Lives of an Oushak

by Elaine Greene Weisburg


There’s a building in the Twenties where
scores of Persian Jews
sell old mid-eastern carpets,
carpets that I love.
Once when I was shopping there
I happened on a circle
of rug men saying prayers.

The Oushak in my bedroom I gaze at every day.
Its geometric forms
spelled out in muted grays and blues
lie on a field of salmon red–
as warm to the eye as its wool to bare feet.
Accents of blackish brown are discreet
as is a flickering orange note.

Whose rug was this long years ago?
Whose broken window blind
allowed the sun to fade
that narrow three-inch bar?
A Turkish imam? An artist from Spain?
And whose turn is next in this ownership chain?

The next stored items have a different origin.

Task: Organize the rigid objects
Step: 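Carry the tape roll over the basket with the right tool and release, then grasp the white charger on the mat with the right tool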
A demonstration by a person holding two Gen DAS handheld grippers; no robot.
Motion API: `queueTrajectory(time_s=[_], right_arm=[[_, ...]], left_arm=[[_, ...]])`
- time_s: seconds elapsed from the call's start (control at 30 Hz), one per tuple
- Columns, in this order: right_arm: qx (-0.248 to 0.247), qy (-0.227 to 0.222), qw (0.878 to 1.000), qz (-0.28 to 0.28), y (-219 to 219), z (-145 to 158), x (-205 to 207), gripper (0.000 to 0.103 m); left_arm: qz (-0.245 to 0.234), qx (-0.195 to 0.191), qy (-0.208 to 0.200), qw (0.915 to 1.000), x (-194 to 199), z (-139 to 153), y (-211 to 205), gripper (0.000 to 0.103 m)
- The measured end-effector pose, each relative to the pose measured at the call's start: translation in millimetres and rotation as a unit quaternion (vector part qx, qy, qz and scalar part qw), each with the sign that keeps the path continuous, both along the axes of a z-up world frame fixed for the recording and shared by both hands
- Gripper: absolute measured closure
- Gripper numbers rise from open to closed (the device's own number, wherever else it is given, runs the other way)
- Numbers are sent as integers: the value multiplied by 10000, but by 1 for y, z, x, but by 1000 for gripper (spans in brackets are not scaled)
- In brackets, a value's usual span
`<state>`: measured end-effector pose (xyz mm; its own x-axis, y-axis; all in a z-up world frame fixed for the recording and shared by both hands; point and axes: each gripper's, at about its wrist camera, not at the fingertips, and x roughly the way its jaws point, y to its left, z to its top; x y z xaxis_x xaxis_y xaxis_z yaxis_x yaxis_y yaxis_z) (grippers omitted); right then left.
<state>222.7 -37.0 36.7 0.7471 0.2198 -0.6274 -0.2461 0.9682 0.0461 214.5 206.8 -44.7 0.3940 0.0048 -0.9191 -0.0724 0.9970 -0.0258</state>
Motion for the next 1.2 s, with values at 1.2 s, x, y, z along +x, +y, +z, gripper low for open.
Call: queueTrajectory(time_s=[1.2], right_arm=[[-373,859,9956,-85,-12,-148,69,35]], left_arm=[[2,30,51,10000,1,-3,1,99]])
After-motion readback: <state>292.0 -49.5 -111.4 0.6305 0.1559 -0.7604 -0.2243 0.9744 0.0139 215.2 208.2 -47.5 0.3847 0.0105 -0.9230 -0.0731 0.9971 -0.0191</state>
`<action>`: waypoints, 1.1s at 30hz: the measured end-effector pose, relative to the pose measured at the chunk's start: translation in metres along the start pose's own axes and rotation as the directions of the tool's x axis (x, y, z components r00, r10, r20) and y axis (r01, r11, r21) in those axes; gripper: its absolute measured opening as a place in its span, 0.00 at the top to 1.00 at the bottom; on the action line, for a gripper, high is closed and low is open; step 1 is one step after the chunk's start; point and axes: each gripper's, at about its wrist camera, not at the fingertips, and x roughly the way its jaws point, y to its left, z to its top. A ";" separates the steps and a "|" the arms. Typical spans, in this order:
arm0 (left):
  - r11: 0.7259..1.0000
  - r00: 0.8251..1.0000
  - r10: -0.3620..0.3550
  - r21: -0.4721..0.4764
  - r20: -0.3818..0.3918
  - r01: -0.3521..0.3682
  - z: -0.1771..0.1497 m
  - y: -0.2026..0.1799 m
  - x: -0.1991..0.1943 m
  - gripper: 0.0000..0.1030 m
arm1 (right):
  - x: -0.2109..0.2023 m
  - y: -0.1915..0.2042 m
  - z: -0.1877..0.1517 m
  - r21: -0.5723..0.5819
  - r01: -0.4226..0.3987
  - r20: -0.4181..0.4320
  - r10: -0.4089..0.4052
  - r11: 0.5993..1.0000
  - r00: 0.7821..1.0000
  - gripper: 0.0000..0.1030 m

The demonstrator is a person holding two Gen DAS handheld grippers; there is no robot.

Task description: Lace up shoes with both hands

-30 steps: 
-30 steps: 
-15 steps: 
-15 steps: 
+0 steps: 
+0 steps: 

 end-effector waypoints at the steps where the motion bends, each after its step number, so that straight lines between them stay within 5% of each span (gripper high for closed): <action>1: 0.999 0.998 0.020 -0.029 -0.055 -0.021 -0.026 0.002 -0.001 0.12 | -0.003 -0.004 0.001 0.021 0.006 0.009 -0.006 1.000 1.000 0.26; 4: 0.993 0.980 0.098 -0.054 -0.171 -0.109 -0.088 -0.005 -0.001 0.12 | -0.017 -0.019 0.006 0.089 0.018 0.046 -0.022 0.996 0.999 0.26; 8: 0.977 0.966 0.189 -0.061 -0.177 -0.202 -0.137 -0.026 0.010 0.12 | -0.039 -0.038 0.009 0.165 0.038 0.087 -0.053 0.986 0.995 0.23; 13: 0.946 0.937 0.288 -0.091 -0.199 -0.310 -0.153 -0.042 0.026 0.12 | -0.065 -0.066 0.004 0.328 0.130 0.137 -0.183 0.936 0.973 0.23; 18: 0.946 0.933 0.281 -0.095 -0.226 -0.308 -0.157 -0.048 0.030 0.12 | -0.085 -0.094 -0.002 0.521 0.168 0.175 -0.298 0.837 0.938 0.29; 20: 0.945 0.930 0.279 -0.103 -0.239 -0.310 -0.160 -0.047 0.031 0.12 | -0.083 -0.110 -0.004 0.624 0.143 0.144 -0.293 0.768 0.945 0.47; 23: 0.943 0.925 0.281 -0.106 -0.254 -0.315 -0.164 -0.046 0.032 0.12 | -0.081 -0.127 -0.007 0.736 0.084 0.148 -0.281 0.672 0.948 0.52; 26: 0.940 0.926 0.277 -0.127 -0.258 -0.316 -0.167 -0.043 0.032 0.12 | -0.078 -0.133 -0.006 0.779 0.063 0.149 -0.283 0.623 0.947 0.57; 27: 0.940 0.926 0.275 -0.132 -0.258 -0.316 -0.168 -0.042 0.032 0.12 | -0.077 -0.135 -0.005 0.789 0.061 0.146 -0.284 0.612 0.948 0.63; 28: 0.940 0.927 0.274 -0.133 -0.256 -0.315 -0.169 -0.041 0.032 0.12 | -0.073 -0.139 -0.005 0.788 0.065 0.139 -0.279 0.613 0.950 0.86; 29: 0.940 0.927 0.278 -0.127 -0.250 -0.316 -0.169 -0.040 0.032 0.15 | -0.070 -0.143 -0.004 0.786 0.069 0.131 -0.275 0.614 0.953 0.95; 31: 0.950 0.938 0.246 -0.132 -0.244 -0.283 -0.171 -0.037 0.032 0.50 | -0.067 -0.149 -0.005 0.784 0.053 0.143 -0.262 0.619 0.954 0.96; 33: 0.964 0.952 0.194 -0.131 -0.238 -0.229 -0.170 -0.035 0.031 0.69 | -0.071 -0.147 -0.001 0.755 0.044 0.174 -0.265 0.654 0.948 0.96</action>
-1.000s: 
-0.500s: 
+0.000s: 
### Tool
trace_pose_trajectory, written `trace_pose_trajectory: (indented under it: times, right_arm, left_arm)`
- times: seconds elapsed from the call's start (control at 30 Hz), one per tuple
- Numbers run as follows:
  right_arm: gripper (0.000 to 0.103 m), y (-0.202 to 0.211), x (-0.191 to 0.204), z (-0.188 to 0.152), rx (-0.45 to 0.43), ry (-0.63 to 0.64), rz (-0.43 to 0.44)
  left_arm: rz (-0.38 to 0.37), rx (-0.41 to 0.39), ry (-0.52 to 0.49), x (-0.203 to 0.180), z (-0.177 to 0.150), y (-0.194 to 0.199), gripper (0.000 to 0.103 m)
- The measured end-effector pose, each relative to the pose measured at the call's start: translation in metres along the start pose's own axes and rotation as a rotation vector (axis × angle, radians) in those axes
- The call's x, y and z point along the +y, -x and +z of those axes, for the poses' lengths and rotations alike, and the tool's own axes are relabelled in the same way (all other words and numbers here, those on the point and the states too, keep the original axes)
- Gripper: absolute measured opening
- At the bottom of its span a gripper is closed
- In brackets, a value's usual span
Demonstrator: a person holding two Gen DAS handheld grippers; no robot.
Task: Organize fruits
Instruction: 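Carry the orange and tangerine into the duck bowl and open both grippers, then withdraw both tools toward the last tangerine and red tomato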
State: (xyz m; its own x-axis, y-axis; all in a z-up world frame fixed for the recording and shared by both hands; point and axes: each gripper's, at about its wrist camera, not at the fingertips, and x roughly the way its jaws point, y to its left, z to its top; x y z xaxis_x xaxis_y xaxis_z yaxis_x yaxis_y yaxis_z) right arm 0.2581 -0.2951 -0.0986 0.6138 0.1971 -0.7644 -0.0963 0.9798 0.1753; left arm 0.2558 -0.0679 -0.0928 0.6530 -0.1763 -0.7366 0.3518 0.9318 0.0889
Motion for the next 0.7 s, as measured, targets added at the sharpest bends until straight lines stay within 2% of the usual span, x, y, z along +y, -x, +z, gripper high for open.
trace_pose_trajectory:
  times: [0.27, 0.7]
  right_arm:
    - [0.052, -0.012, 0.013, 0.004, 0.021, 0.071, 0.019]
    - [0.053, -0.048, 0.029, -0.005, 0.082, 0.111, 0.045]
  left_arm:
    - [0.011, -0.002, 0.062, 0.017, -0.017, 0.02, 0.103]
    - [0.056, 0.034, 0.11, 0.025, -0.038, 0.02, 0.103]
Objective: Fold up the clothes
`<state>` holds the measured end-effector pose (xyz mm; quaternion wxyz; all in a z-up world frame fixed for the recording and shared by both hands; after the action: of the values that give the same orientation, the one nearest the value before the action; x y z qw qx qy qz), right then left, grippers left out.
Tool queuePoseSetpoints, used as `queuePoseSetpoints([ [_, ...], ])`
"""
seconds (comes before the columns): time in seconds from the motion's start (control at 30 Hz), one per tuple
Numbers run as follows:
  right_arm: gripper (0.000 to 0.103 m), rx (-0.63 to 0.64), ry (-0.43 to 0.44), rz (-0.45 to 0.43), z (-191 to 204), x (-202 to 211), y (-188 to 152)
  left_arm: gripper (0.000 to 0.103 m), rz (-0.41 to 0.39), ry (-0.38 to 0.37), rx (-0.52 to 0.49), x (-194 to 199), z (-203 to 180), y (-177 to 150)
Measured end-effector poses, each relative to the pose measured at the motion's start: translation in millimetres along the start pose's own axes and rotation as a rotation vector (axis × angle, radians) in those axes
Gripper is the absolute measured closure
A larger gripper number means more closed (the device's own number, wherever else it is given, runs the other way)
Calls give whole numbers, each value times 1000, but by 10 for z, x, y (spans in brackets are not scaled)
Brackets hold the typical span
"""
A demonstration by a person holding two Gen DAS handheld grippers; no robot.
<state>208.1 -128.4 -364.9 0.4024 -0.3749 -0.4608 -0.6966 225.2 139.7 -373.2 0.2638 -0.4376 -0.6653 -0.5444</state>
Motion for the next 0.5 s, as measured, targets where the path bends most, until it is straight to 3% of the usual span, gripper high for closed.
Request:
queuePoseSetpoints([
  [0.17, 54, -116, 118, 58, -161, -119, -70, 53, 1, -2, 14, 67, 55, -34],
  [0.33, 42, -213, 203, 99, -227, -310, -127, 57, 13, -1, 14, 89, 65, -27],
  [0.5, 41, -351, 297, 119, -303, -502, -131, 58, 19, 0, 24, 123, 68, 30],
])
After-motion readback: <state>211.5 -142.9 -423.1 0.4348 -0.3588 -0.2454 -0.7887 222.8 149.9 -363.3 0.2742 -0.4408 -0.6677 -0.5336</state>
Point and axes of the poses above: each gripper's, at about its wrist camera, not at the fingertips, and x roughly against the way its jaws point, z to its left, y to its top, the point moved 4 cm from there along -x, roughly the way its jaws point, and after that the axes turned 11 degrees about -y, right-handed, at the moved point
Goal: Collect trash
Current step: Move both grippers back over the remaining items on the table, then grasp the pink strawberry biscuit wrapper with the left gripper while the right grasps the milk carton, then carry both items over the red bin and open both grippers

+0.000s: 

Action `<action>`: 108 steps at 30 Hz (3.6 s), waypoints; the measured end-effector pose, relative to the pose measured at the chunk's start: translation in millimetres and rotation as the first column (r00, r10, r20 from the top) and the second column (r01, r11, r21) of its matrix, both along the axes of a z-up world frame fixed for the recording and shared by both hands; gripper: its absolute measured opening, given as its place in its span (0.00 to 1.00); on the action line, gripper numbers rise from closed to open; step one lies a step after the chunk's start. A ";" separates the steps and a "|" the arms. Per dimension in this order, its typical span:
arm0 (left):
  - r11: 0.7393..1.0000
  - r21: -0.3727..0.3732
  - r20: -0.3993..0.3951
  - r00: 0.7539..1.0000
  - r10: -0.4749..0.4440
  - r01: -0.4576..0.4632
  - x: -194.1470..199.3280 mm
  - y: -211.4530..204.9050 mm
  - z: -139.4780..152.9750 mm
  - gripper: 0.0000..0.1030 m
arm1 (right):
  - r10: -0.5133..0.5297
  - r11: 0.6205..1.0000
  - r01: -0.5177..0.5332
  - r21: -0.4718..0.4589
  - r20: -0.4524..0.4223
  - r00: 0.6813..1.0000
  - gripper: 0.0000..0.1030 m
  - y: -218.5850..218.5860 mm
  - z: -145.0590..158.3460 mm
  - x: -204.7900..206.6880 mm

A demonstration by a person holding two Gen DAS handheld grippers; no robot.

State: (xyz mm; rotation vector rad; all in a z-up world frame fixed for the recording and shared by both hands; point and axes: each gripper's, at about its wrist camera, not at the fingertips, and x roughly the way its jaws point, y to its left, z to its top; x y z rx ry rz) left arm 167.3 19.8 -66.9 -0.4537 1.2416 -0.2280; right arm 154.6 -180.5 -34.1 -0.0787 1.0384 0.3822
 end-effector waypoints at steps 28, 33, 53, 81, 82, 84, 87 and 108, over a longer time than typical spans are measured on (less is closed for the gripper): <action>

Elaine Greene Weisburg spent about twenty years each at House & Garden (Conde Nast) and House Beautiful (Hearst) as design reporter and features editor, eventually editing a memoir column and two memoir anthologies.

College Days

by Carol Schoen

In the dour light of a Cambridge afternoon
We threw Pooh sticks off the bridge,
raced to see whose stick had won,
chanted bits of half-remembered lines.

Wandering back on Brattle to traffic jams
in the Square, we examined the books
at the Coop, ate popcorn in the  U.T.
had a beer at O’Conners, held hands, kissed.

We walked up Garden Street to the dorms
sat on the steps,  chatted with friends
unwilling to part, unable to stay,
we stretched time to catch the moment’s joy.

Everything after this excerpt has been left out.